* Work required *
Look below for the line that has "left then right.". Set down the lines from there through the line that has "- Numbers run", exactly as written.

* Dataset records *
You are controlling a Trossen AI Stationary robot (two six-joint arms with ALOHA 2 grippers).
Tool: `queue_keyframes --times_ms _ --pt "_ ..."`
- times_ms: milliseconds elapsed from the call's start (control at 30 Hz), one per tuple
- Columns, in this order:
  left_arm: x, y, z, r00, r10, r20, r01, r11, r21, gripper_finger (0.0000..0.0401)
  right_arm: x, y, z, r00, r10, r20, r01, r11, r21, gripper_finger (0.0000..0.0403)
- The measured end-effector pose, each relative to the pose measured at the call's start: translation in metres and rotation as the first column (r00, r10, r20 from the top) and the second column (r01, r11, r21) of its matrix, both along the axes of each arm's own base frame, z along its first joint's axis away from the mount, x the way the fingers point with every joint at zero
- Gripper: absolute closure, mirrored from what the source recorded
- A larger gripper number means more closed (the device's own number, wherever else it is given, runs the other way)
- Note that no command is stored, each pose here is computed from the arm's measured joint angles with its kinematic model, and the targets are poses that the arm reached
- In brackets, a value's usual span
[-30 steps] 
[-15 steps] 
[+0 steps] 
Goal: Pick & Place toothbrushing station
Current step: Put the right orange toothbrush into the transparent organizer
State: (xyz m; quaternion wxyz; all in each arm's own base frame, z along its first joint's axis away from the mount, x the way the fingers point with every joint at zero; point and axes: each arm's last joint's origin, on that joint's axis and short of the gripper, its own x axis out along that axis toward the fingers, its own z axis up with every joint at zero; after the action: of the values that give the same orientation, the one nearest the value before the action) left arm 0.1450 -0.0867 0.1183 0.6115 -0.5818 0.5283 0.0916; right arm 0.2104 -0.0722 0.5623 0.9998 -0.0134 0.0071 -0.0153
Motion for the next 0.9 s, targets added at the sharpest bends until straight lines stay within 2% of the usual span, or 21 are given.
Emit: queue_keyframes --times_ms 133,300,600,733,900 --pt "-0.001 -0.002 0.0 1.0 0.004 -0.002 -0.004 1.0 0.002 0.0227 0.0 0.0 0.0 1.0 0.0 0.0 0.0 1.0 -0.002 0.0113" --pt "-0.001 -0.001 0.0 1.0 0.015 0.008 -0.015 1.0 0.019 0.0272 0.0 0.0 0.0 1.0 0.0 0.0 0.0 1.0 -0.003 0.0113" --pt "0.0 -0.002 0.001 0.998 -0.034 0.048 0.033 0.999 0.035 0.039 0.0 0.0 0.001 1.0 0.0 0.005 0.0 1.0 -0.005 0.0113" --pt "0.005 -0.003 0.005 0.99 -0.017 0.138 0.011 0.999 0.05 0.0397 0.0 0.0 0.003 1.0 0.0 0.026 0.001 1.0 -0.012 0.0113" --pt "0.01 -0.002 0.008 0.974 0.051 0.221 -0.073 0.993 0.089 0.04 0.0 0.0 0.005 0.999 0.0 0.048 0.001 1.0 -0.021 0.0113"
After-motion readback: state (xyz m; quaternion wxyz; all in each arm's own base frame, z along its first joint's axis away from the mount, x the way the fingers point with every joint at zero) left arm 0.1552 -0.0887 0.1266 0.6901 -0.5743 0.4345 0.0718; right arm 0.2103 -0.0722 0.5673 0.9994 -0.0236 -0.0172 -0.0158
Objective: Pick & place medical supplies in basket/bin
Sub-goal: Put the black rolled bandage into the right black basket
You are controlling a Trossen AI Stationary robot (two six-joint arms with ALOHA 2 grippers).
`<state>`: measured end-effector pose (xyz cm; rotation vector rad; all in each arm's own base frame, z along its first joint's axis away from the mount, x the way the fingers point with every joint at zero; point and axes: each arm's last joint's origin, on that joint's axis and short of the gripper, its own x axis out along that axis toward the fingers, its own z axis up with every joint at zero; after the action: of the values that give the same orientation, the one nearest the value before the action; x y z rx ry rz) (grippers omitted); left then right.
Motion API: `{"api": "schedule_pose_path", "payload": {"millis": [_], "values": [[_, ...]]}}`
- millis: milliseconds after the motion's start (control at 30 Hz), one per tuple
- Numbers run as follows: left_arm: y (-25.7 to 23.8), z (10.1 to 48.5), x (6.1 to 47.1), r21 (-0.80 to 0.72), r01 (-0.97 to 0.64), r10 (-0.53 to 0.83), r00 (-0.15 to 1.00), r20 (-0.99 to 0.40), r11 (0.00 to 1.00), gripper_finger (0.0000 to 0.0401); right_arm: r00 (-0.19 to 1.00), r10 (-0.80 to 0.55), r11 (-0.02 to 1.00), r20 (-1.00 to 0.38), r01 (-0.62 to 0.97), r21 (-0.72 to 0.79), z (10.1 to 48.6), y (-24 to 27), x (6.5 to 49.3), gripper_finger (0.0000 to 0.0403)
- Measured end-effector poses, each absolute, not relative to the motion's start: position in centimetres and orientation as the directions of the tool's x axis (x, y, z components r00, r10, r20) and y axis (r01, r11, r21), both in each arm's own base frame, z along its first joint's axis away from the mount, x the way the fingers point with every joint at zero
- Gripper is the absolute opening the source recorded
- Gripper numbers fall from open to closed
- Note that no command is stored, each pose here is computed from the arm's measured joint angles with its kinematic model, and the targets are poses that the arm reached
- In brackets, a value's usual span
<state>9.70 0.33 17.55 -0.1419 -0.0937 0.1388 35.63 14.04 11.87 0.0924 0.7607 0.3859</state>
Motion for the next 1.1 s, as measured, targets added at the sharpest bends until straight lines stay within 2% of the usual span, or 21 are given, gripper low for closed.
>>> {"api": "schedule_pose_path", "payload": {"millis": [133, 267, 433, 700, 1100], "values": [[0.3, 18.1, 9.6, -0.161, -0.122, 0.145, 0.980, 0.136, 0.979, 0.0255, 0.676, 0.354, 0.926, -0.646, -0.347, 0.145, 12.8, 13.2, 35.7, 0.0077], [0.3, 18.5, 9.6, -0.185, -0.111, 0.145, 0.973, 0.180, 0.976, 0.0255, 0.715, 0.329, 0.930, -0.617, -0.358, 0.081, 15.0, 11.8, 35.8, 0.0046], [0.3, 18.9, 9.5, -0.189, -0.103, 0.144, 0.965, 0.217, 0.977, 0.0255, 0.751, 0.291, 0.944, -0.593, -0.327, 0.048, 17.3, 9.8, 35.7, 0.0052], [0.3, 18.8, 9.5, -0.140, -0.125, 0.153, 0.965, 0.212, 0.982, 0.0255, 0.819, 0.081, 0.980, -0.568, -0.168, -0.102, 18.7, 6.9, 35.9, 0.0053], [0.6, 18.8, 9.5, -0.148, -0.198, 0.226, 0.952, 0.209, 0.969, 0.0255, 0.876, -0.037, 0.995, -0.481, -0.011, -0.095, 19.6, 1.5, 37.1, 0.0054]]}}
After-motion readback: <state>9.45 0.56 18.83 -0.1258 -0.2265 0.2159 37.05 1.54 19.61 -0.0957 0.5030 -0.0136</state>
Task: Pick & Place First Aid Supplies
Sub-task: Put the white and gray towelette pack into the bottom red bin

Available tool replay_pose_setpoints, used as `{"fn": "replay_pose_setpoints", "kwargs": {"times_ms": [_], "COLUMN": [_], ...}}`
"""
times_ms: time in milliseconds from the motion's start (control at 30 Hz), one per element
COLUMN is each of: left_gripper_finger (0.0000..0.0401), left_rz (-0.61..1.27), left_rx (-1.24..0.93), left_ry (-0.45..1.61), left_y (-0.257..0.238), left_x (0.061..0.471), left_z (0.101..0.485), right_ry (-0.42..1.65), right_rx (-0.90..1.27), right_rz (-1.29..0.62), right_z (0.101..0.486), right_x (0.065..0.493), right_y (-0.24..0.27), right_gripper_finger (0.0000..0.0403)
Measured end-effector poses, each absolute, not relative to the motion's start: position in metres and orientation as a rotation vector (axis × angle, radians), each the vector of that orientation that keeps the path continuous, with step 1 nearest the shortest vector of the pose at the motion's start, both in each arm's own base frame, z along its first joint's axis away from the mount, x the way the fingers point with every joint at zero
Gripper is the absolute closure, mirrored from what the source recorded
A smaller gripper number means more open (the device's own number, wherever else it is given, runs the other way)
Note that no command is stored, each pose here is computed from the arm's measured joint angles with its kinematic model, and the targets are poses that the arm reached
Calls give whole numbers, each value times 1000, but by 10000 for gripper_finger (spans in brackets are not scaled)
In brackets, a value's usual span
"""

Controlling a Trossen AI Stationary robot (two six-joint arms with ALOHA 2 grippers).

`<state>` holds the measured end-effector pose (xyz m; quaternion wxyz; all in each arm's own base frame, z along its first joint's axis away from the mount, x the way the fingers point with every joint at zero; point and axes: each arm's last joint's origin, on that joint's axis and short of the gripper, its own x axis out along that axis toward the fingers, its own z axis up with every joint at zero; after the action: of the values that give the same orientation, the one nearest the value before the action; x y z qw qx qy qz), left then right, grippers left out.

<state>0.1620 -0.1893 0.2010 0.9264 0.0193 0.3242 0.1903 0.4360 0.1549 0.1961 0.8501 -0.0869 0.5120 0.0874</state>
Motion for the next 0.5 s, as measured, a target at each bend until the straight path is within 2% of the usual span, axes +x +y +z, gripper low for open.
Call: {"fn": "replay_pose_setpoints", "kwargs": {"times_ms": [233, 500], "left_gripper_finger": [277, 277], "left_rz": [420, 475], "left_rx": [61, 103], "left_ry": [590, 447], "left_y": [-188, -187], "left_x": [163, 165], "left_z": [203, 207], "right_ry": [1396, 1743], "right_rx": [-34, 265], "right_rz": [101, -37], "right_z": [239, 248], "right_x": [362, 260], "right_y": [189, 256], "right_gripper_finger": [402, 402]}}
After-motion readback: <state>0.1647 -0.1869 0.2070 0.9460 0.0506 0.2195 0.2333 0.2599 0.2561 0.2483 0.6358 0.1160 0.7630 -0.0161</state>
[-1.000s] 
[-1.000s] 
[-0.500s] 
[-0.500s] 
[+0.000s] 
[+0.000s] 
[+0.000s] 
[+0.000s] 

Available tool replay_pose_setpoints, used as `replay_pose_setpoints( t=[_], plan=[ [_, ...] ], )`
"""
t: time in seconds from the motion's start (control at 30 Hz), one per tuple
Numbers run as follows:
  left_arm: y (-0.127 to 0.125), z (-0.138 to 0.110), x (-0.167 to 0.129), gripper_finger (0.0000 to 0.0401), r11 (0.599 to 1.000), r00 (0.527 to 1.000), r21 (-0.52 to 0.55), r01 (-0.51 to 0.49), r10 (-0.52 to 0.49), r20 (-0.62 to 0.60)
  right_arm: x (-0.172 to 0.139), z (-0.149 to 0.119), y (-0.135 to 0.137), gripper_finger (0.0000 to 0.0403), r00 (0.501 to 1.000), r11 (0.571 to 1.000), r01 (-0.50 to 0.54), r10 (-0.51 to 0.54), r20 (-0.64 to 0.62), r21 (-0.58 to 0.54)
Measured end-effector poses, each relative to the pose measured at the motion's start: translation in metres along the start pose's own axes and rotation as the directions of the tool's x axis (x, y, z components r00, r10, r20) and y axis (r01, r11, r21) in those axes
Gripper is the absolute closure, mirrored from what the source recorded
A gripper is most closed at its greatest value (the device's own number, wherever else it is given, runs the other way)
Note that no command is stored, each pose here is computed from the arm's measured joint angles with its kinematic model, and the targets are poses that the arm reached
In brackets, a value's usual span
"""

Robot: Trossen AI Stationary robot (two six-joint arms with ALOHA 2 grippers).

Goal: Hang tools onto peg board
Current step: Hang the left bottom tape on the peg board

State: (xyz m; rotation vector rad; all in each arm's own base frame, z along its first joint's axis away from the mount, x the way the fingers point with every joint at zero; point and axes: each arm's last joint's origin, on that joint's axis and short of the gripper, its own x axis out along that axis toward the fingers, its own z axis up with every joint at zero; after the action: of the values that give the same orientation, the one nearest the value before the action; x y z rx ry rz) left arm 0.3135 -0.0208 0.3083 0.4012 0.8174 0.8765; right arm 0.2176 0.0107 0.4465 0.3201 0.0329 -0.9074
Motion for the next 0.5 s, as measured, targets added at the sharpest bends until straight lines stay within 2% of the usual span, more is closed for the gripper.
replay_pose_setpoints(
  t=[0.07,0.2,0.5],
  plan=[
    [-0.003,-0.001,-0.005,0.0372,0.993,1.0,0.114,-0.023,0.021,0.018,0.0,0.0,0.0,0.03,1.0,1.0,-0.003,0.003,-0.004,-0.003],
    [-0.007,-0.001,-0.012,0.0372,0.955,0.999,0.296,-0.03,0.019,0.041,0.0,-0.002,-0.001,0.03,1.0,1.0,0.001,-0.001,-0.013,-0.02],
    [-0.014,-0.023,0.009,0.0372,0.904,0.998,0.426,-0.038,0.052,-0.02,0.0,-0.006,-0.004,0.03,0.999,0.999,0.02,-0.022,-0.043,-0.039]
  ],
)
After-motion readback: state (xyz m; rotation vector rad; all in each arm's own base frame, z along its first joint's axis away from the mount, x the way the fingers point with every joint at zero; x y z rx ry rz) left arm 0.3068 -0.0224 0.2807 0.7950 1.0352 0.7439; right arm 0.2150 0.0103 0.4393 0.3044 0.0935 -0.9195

* Solution to the exercise *
`<state>`: measured end-effector pose (xyz cm; rotation vector rad; all in each arm's own base frame, z along its first joint's axis away from the mount, x the way the fingers point with every joint at zero; point and axes: each arm's last joint's origin, on that joint's axis and short of the gripper, its own x axis out along that axis toward the fingers, its own z axis up with every joint at zero; after the action: of the values that give the same orientation, the one nearest the value before the action; x y z rx ry rz) (grippers omitted); left then right.
Motion API: `{"api": "schedule_pose_path", "payload": {"millis": [_], "values": [[_, ...]]}}`
- millis: milliseconds after the motion's start (control at 30 Hz), one per tuple
- Numbers run as follows: left_arm: y (-25.7 to 23.8), z (10.1 to 48.5), x (6.1 to 47.1), r21 (-0.80 to 0.72), r01 (-0.97 to 0.64), r10 (-0.53 to 0.83), r00 (-0.15 to 1.00), r20 (-0.99 to 0.40), r11 (0.00 to 1.00), gripper_finger (0.0000 to 0.0401); right_arm: r00 (-0.19 to 1.00), r10 (-0.80 to 0.55), r11 (-0.02 to 1.00), r20 (-1.00 to 0.38), r01 (-0.62 to 0.97), r21 (-0.72 to 0.79), z (10.1 to 48.6), y (-24 to 27), x (6.5 to 49.3), gripper_finger (0.0000 to 0.0403)

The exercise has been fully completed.